* [What is needed]: This task calls for the lines below starting at the one containing "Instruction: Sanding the" and ending at the one containing "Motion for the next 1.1", repeated exactly with both ends kept and pictures left out.

* [Items from a data source]:
━━━━

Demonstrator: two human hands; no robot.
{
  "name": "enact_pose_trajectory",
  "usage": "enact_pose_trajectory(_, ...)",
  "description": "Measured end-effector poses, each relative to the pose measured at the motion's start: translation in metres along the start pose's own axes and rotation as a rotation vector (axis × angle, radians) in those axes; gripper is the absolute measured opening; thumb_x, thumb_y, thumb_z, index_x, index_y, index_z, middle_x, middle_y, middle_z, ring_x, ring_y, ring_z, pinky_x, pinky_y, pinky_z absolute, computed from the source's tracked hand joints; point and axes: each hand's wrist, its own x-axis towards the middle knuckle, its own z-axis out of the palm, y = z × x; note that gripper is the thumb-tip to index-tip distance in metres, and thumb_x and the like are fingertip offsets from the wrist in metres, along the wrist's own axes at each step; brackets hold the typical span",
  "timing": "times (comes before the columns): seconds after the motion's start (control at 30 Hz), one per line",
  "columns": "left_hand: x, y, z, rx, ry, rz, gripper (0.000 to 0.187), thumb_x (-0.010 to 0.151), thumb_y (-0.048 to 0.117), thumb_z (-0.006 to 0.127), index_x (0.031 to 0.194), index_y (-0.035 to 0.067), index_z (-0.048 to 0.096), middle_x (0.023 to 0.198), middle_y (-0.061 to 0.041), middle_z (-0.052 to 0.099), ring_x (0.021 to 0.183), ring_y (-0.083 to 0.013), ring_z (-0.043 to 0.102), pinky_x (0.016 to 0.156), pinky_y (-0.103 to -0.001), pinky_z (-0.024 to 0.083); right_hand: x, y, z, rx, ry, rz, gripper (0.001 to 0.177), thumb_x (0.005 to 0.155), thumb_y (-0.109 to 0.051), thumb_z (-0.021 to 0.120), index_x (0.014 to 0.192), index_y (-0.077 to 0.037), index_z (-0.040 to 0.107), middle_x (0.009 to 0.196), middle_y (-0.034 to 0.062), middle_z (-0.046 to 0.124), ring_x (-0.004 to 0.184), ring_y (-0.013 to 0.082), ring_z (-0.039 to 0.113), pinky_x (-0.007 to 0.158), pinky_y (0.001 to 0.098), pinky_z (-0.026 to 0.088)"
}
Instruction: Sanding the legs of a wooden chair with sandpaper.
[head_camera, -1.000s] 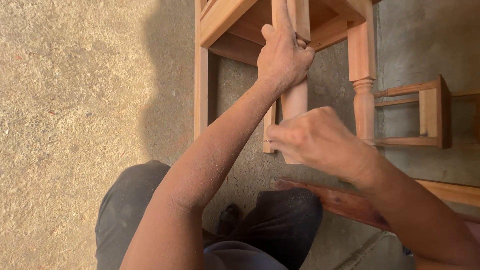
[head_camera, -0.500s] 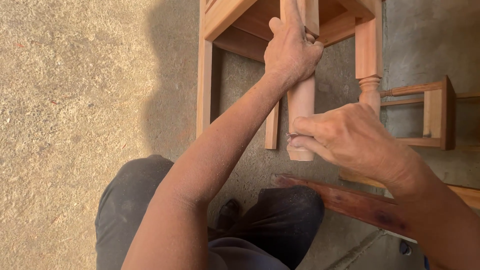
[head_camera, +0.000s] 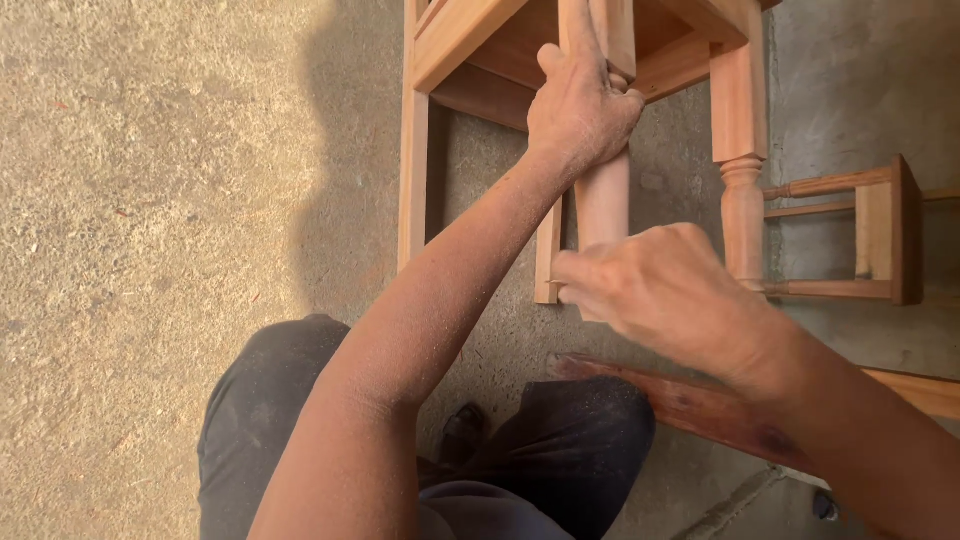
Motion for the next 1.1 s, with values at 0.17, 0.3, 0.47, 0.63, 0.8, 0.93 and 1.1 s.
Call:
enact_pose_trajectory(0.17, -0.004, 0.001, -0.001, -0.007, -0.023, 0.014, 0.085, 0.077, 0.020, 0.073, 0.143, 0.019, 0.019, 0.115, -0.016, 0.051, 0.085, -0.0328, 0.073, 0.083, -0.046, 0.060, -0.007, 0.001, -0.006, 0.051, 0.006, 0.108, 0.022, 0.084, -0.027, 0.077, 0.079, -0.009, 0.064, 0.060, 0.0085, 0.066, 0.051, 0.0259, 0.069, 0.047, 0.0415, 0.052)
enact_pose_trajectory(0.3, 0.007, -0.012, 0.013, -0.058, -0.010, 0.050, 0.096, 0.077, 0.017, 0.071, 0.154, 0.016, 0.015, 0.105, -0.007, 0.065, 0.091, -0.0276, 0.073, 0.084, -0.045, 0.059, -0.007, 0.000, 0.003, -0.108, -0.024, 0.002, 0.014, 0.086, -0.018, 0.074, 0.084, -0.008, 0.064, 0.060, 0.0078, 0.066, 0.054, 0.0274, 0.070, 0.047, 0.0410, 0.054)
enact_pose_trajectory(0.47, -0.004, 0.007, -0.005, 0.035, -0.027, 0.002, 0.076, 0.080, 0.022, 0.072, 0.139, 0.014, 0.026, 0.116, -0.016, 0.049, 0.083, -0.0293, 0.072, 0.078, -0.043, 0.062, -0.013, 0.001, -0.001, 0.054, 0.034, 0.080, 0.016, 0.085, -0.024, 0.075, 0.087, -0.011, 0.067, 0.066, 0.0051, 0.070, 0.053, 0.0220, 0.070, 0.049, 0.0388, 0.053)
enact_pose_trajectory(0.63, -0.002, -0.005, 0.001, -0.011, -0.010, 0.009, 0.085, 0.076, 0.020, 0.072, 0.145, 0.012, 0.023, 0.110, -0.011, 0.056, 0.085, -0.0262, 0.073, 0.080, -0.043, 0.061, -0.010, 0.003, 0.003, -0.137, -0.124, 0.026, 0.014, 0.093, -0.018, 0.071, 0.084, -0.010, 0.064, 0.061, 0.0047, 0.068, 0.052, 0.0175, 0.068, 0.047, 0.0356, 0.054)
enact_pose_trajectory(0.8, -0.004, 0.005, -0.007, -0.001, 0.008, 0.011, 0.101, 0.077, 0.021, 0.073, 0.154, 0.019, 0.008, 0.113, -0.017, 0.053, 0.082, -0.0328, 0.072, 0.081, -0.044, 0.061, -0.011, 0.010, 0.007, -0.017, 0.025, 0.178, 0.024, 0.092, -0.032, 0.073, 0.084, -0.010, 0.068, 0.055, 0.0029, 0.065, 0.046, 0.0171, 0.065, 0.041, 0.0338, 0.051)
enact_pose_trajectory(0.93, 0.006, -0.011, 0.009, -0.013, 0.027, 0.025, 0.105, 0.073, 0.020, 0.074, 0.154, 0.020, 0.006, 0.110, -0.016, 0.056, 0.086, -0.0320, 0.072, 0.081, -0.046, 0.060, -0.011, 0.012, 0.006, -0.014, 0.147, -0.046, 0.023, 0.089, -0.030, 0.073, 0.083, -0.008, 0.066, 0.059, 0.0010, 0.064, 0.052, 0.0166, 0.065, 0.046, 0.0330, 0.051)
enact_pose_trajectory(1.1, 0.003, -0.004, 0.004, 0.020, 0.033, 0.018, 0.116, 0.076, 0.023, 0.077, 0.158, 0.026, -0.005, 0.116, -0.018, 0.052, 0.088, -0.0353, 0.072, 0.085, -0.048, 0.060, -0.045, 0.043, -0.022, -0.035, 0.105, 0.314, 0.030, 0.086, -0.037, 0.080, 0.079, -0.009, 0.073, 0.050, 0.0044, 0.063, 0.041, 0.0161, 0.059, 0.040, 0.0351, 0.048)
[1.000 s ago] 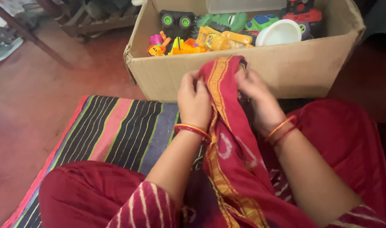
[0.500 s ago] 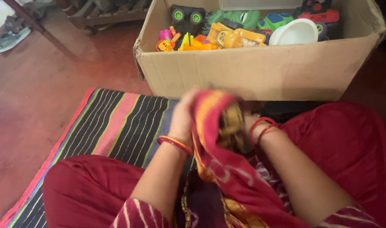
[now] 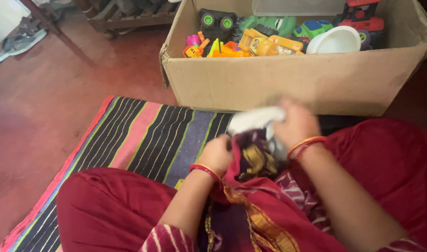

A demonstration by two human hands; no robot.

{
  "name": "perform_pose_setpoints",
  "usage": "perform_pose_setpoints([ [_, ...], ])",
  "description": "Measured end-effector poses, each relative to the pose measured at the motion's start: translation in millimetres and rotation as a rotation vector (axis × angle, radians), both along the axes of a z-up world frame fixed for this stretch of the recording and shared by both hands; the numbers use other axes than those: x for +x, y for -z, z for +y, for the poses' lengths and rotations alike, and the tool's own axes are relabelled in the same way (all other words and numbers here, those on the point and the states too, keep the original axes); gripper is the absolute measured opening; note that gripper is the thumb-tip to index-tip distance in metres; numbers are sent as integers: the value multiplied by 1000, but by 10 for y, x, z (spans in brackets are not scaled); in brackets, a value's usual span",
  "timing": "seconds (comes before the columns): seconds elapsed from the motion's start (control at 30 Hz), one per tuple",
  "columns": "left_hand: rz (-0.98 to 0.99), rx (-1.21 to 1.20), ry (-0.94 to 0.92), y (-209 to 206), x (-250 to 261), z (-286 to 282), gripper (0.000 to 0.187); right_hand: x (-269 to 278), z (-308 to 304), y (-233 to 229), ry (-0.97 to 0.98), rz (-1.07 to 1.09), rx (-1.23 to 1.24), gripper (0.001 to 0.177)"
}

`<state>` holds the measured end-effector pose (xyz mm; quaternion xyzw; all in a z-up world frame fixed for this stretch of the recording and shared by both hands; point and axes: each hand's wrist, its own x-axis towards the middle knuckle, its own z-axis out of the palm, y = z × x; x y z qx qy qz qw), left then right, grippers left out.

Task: The person sits on a mat and sorts various toys from a pile into a cardboard box. They handle items such as a green mask, toy vehicles, and pop-it toys, placing them into the box. Later, they wipe a yellow toy excavator with a white cloth.

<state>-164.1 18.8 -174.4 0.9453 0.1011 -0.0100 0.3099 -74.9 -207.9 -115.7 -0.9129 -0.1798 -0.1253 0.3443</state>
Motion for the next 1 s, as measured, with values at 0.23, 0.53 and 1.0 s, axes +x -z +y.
perform_pose_setpoints([
  [0.23,463,191,336,768,-37,-43,44,-172,-135,-506,-83,-232,781,23],
  [0.53,549,133,330,322,60,-71,50,230,-532,-433,-82,-625,976,21],
  [1.0,-1004,19,267,-1839,1780,-1224,21,213,-608,-708,-74,-318,1210,25],
])
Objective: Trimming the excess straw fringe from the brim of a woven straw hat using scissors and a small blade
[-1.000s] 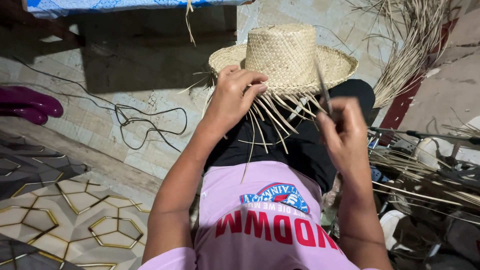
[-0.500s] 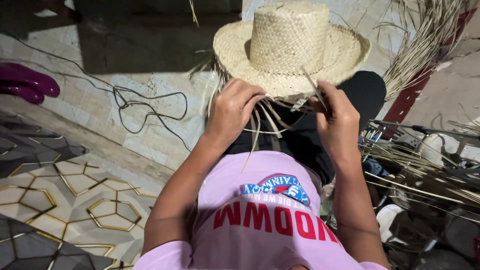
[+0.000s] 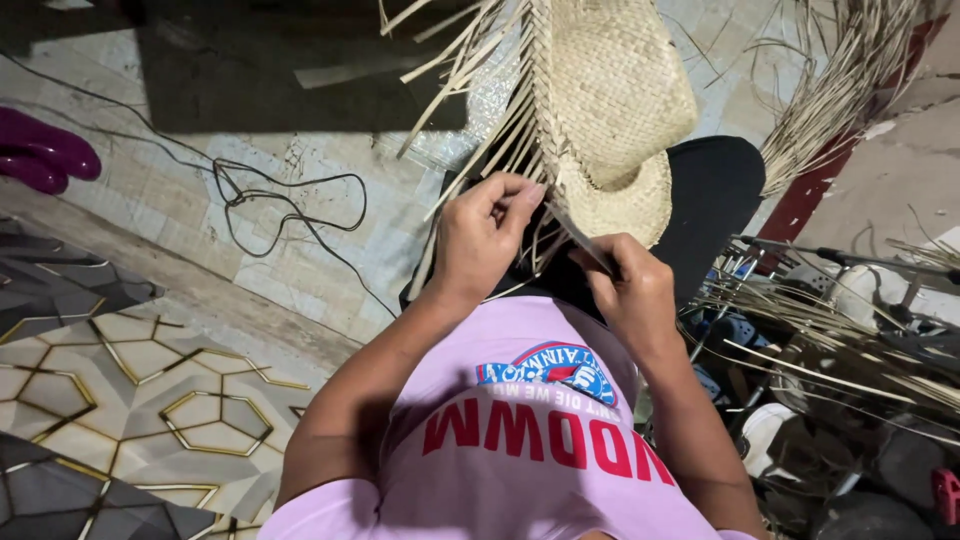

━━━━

* [Your response]:
Instruction: Sanding the legs of a wooden chair with sandpaper.
[head_camera, -1.000s] 
[head_camera, -0.500s] 
[head_camera, +0.000s] 
Motion for the next 1.1 s, with values at 0.17, 0.3, 0.47, 0.63, 0.8, 0.93 and 1.1 s.

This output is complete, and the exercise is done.